ABOUT THIS TASK: With the line containing "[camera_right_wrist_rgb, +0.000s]" as the final line, restate exactly every line of the data below from the first one onward, and copy no pictures.

DATASET EXTRACT:
....
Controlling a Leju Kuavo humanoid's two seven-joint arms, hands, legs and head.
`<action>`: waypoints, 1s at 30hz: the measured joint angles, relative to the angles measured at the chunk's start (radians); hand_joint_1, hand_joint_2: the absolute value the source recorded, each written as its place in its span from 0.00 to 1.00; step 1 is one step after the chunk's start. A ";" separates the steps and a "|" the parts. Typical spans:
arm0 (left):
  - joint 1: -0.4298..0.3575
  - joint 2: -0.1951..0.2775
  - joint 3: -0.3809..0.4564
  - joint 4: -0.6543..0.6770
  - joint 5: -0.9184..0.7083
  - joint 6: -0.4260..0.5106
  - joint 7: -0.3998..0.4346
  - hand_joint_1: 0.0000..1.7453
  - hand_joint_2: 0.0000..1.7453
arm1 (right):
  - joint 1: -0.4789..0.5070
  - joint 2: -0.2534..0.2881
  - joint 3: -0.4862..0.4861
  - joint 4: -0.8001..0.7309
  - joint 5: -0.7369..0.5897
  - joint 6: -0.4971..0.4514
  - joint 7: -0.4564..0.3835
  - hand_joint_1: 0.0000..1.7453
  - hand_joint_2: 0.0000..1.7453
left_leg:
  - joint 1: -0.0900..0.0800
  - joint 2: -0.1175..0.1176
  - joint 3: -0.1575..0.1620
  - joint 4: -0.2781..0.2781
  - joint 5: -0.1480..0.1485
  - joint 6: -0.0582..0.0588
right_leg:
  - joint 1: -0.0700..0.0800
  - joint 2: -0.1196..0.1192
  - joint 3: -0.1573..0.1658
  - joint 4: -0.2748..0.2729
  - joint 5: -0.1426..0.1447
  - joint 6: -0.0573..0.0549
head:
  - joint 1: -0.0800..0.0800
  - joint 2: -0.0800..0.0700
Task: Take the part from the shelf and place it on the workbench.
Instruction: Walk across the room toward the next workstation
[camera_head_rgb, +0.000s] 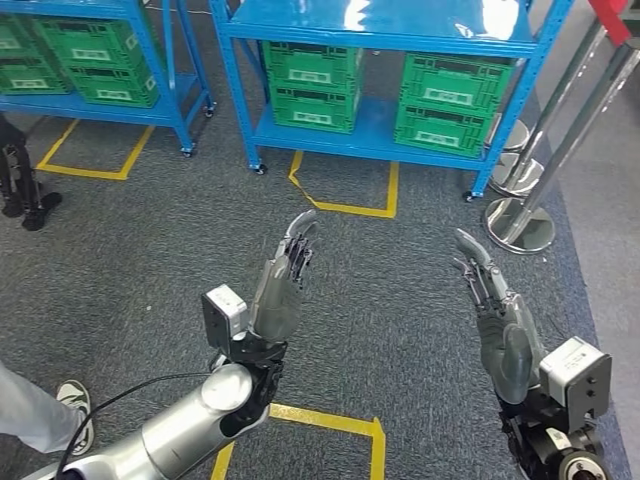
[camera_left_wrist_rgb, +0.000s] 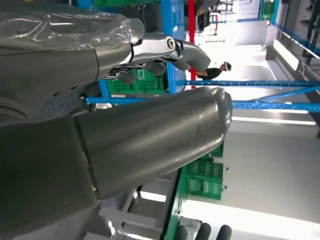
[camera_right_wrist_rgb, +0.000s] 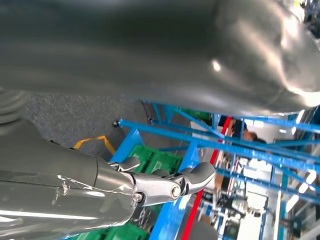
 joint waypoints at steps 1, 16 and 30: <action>0.000 0.000 0.000 0.000 0.000 0.000 0.000 0.00 0.00 | 0.000 0.000 0.000 0.000 0.000 0.000 0.000 0.00 0.00 | 0.001 -0.012 0.003 0.001 -0.001 -0.001 | -0.002 0.004 0.021 -0.055 0.040 0.000 | 0.000 0.000; -0.001 0.002 0.000 0.000 -0.001 0.000 0.011 0.00 0.00 | -0.008 -0.001 0.001 0.002 -0.018 -0.009 -0.004 0.00 0.00 | 0.000 -0.006 -0.011 0.009 0.004 0.000 | 0.007 0.032 0.116 -0.287 0.136 -0.033 | -0.008 0.000; -0.001 0.003 0.000 0.000 0.016 -0.008 0.019 0.00 0.00 | -0.006 -0.001 0.003 0.005 -0.021 -0.008 -0.008 0.00 0.00 | 0.001 -0.006 -0.014 0.013 -0.002 -0.024 | 0.005 0.030 0.116 -0.288 0.134 -0.031 | -0.008 0.000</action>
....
EXERCISE ANSWER:
Controlling a Leju Kuavo humanoid's two seven-joint arms, hands, legs and head.
`<action>`: waypoints, 1s at 30hz: the measured joint angles, relative to the angles measured at the chunk's start (radians); hand_joint_1, hand_joint_2: the absolute value the source recorded, each written as its place in its span from 0.00 to 1.00; step 1 is one step after the chunk's start. A ";" separates the steps and a "|" the parts. Typical spans:
arm0 (left):
  - joint 1: -0.4298..0.3575
  - joint 2: -0.1951..0.2775
  - joint 3: -0.3809..0.4564
  - joint 4: -0.6543..0.6770
  - joint 5: -0.9184..0.7083
  - joint 6: -0.4260..0.5106
  - joint 7: -0.3998..0.4346
  - hand_joint_1: 0.0000..1.7453
  - hand_joint_2: 0.0000..1.7453
arm1 (right):
  - joint 1: -0.4789..0.5070
  - joint 2: -0.2534..0.2881
  - joint 3: -0.4862..0.4861
  - joint 4: -0.8001..0.7309
  - joint 5: -0.7369..0.5897
  - joint 6: -0.4971..0.4514
  - joint 7: -0.4564..0.3835
  - hand_joint_1: 0.0000..1.7453
  - hand_joint_2: 0.0000..1.7453
left_leg:
  - joint 1: -0.0900..0.0800
  - joint 2: -0.1175..0.1176
  - joint 3: -0.1575..0.1620
  - joint 4: -0.2781..0.2781
  - joint 5: -0.1480..0.1485
  - joint 6: -0.0582..0.0588
right_leg:
  - joint 1: -0.0700..0.0800
  - joint 2: -0.1196..0.1192
  - joint 3: -0.1573..0.1658
  - joint 4: -0.2748..0.2729
  - joint 5: -0.1426..0.1447
  - joint 6: -0.0573..0.0549
head:
  - joint 1: -0.0800..0.0800
  - joint 2: -0.0800..0.0700
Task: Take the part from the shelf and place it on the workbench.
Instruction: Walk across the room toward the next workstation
[camera_head_rgb, +0.000s] 
[camera_left_wrist_rgb, +0.000s] 
[camera_right_wrist_rgb, +0.000s] 

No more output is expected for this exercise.